Granite City is a unique place to be, and if you are looking to relocate, you can bet on a great time. If you are considering buying a house here, or if you already live in the area and are experiencing some financial difficulties, then you should have a quick read through this guide to refinance, mortgage and home equity loans. A basic understanding of these major finance options will help you not only to fully grasp your own situation in terms of income and outgoing money, but it will help you decide which financial plan is the best course of action for you and possibly for your family.
If you are like most people, you are probably wondering what the difference is between some of these terms and what they really mean for you.
Refinancing
To refinance your loan or mortgage means to take on a new loan in place of the original based on the same stipulations excluding the payment plan. To refinance means that you will be able to renegotiate the monthly amount due as well as lower the existing interest rate, so that you wind up spending less in the end of the term. This is an excellent option for anyone who simply cannot make the repayments on their debt each month while still keeping enough of their money to make other payments and cope with daily living expenses. Refinancing can help you deal with your debt in a more constructive and long-term manner than simply taking out another loan ever could.
Mortgages
A mortgage is an agreement between a money lender and a borrower with the intention of buying a house. The borrower takes on a mortgage because he or she cannot afford to buy the house and therefore a loan is needed for the transaction.

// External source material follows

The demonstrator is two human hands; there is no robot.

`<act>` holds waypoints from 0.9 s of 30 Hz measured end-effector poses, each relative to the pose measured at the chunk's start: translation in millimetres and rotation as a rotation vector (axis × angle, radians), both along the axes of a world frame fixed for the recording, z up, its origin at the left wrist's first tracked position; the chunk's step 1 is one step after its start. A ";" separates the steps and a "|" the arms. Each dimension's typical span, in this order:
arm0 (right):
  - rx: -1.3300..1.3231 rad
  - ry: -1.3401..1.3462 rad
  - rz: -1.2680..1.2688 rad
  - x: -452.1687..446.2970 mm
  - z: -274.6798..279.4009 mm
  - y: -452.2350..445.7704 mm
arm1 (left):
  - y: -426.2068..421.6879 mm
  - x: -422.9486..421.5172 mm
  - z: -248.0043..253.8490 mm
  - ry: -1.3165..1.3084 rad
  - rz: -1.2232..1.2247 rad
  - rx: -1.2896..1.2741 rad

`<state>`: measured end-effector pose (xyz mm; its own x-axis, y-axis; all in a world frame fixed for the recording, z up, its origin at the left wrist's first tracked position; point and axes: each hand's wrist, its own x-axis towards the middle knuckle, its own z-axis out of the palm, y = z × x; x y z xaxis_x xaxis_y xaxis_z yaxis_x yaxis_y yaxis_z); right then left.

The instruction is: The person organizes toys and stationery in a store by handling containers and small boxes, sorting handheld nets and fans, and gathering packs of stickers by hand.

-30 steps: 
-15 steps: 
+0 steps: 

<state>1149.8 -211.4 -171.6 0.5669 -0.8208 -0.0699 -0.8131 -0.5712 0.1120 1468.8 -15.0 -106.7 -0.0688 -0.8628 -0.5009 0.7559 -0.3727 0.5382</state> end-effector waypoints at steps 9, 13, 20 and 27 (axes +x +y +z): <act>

The borrower agrees to lend the entirety of the cost if the borrower will agree to make regular repayments on the debt including interest until the end of the mortgage term, usually 15 to 30 years. A mortgage may be fixed rate or adjustable rate in terms of interest. Fixed rate interest means that your repayment amount will always be the same until the debt is cleared; adjustable rate interest means that the interest is subject to inflation and therefore you cannot be sure what amount you will be paying in the future. Adjustable rate mortgages will usually require you to pay less initially in the term, but are unpredictable later on.
Home Equity Loans
Home equity refers to the difference in value between your home when you bought it and now. Each house will gain in value over the years regardless of whether or not you put work into it. However, this will not usually benefit the homeowner unless he or she puts the house up for sale, so through the home equity loan you are able to use this percentage increase in the value to your advantage. Home equity loans are useful for anyone who needs to make a quick payment but cannot afford to do so by themselves.
With this guide to refinance, mortgage and home equity loans, you should now be able to understand which financing option is the best one for you. Now all you need to do is fill out the form below and start to regain control over your financial life.